Just as with the one amended-word in the phrase “non-dialectical materialism”, there is also a need to amend one word in the phrase “sustainable development” for it to rather read as “sustainable selfdevelopment”.

This is necessary because all living systems are inherently self-organising and self-determining, and to maintain their continuity of living simply must also be self-sustaining – it’s an inescapable logic for all species having “life” otherwise they could not exist, and neither would Nature or the human “community”.

It follows then that both the original, collaborative human community and the ecosystems of Nature are complex, self-sustaining systems, and, as Scott explained in Part 1, it was the annexure of their life-enabling land by a centralised bureaucracy which began to accelerate their disruption and destruction – to the global scale of catastrophe this generation has inherited.

Given that the Section 24 (and Agenda 21) objective is to restore these original properties which were lost due to the State’s oblivious disregard of them, this implies that the local role of doing so will need to be the self-organised and self-determined outcome of their own self-development. South Africa’s RDP inspired a precedent for exactly this scenario.

In its final year of existence, the RDP Forum of Greater Plettenberg Bay (now the Bitou municipality) created a self-organising and self-determining municipal network system for its own community’s sustainable self-development. The proof of the latter is in the wording of my mandate here.

But they achieved all this just as the RDP was abandoned by government and before the MSA was promulgated in 2000.

Nonetheless, their self-created network system for their own community’s sustainable self-development is still a perfect fit for the second, vital community role in the “system of participatory governance” identified in the MSA.

It must be stressed, however, that in no way does the community’s role of doing “ecologically sustainable self-development” represent the addition of a “fourth tier” to government. This role is actually to greatly restore the efficiency of the hugely degraded systems of the collaborative community and Nature. The role is therefore about achieving the renewal of their already existing, quite-independent, systems.

Given the statement of intent for the MSA referred to at the end of Part 1, surely then, as the MSA’s “front line development agency”, local government must be responsible for helping with the realisation of this lawful right in Section 24 of the Constitution?

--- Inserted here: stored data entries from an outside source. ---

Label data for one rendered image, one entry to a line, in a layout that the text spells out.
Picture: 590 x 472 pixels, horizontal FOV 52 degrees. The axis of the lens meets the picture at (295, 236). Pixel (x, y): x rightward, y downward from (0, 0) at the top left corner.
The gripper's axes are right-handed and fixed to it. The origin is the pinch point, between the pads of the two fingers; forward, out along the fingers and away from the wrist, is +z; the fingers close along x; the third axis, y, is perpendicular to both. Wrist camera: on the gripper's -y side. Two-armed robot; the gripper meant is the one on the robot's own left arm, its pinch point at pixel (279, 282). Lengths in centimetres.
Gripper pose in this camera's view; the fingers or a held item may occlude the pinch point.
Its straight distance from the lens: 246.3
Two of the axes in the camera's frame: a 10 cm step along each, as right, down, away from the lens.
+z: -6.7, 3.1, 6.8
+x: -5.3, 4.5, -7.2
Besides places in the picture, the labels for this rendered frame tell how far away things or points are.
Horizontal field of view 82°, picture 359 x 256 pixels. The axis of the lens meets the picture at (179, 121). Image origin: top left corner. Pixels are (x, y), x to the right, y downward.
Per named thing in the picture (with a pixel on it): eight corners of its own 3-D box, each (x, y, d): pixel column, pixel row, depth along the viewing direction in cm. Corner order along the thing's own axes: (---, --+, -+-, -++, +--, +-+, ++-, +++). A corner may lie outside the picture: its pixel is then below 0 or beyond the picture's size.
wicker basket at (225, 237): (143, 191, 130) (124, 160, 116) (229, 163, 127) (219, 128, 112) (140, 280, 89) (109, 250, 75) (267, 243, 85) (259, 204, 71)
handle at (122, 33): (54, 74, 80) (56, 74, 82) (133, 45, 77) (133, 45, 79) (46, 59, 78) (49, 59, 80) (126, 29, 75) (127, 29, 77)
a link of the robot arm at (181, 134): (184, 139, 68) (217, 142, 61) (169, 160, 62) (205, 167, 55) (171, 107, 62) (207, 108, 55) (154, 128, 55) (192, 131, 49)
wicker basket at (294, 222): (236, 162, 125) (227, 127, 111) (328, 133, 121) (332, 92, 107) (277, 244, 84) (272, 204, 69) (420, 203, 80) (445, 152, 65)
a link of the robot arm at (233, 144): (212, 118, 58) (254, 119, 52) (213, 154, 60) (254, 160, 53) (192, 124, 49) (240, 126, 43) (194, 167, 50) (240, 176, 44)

Which in fact it is according to Section (4)(2)(j) of the MSA that makes “progressively realising” this constitutional right a specific duty of municipal councils – which, to the best of my knowledge, not one council complies with. Or the other two tiers of government-oversight for that matter.

A situation which begs a pertinent question: to whom exactly does one make a complaint when the whole institution of national, provincial and local government fails to comply with the realisation of a constitutional right that is a legislated, and clearly-stated duty of councils in local government?

This is the question the whole of South Africa urgently needs an answer to, which I believe can only be provided through the dialectical synthesis of “nation rescue” by a Government of National Unity. DM

Dewar is a community-mandated researcher for the Greater Plettenberg Bay RDP Forum. He has been designing a “whole-system” cluster project for the implementation of an ecologically sustainable, rural self-development pilot project in South Africa.